> Task item:
Your output should be the line with "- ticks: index" followed by every remaining line of the entries, reproduced exactly.

[Stored entries]
=-=-=

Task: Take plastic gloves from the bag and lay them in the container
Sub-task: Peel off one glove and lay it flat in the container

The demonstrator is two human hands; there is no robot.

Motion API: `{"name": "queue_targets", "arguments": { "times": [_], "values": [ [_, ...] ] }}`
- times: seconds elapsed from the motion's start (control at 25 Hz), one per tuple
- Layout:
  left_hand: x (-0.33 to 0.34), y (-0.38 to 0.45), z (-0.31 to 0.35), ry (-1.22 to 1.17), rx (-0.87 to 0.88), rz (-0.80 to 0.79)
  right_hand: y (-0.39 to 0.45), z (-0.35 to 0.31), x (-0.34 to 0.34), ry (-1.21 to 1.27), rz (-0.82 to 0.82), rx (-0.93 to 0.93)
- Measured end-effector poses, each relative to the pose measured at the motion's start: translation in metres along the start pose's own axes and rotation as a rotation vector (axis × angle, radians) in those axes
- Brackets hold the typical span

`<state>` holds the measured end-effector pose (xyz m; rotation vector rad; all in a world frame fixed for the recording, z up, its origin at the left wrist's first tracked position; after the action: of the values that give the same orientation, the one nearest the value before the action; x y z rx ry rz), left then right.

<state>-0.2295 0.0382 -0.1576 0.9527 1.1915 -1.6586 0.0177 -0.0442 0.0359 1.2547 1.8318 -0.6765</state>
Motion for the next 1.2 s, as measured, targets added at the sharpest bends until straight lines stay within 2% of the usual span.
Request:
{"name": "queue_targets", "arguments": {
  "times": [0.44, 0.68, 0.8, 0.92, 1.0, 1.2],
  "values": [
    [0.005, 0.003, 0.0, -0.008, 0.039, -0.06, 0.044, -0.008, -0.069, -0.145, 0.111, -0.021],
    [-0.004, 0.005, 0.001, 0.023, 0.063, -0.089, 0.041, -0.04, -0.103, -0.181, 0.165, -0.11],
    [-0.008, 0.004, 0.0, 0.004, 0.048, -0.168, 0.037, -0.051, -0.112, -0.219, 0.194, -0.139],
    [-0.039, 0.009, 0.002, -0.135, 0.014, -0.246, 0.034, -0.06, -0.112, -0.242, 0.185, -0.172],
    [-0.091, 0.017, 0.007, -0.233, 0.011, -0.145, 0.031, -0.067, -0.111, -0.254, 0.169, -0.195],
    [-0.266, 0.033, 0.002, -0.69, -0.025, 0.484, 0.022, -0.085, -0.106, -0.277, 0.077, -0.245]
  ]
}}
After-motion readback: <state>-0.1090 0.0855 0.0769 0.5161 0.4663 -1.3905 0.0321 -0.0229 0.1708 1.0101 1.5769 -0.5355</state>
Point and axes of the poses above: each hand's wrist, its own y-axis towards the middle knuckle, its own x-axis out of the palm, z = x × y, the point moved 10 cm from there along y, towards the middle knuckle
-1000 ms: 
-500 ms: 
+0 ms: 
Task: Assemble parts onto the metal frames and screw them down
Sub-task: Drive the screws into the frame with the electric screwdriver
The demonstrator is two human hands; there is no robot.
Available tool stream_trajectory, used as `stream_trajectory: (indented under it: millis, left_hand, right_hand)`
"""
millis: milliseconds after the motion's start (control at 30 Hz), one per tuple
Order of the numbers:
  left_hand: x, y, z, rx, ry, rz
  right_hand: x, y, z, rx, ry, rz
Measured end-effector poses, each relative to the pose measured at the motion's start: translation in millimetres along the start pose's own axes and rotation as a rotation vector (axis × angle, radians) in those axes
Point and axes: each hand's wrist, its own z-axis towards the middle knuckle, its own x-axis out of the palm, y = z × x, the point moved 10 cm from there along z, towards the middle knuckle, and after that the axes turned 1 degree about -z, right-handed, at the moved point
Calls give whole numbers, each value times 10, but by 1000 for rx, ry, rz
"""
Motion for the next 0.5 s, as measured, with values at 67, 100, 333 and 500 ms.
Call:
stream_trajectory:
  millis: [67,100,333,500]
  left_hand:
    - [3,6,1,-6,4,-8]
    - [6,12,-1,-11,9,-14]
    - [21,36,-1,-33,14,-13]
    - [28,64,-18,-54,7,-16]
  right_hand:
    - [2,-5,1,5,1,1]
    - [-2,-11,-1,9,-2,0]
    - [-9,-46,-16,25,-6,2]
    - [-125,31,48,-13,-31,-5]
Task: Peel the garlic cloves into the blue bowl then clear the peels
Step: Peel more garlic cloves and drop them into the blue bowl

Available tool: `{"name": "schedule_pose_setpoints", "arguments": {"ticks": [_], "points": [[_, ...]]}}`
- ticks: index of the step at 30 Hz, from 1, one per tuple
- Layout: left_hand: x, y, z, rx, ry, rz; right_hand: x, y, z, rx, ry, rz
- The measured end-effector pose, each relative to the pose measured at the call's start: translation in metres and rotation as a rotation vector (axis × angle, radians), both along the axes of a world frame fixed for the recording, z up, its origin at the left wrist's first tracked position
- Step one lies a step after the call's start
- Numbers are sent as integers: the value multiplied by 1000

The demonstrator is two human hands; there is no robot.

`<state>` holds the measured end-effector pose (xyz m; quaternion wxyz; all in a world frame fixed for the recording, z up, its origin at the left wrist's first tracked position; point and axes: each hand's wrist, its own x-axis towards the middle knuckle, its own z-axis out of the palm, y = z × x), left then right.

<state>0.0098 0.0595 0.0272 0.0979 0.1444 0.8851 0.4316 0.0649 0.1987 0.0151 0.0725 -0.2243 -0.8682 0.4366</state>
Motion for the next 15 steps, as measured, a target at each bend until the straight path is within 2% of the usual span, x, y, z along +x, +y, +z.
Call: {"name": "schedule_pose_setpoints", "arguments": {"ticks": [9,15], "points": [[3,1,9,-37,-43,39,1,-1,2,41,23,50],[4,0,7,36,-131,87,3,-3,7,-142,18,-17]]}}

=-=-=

> Solution for this exercise:
- ticks: index of the step at 30 Hz, from 1, one per tuple
- Layout: left_hand: x, y, z, rx, ry, rz; right_hand: x, y, z, rx, ry, rz
- The measured end-effector pose, each relative to the pose measured at the call's start: translation in metres and rotation as a rotation vector (axis × angle, radians), both along the axes of a world frame fixed for the recording, z up, its origin at the left wrist's first tracked position
- Step one lies a step after the call's start
- Numbers are sent as integers: the value multiplied by 1000

The demonstrator is two human hands; there is no robot.

`<state>` holds the measured end-effector pose (xyz m; quaternion wxyz; all in a world frame fixed for the recording, z up, its origin at the left wrist's first tracked position; point and axes: each hand's wrist, its own x-axis towards the middle knuckle, its own z-axis out of the palm, y = z × x), left then right.

<state>0.0098 0.0595 0.0272 0.0979 0.1444 0.8851 0.4316 0.0649 0.1987 0.0151 0.0725 -0.2243 -0.8682 0.4366</state>
Motion for the next 15 steps, as measured, a target at each bend until the straight path is within 2% of the usual span, x, y, z along +x, +y, +z.
Call: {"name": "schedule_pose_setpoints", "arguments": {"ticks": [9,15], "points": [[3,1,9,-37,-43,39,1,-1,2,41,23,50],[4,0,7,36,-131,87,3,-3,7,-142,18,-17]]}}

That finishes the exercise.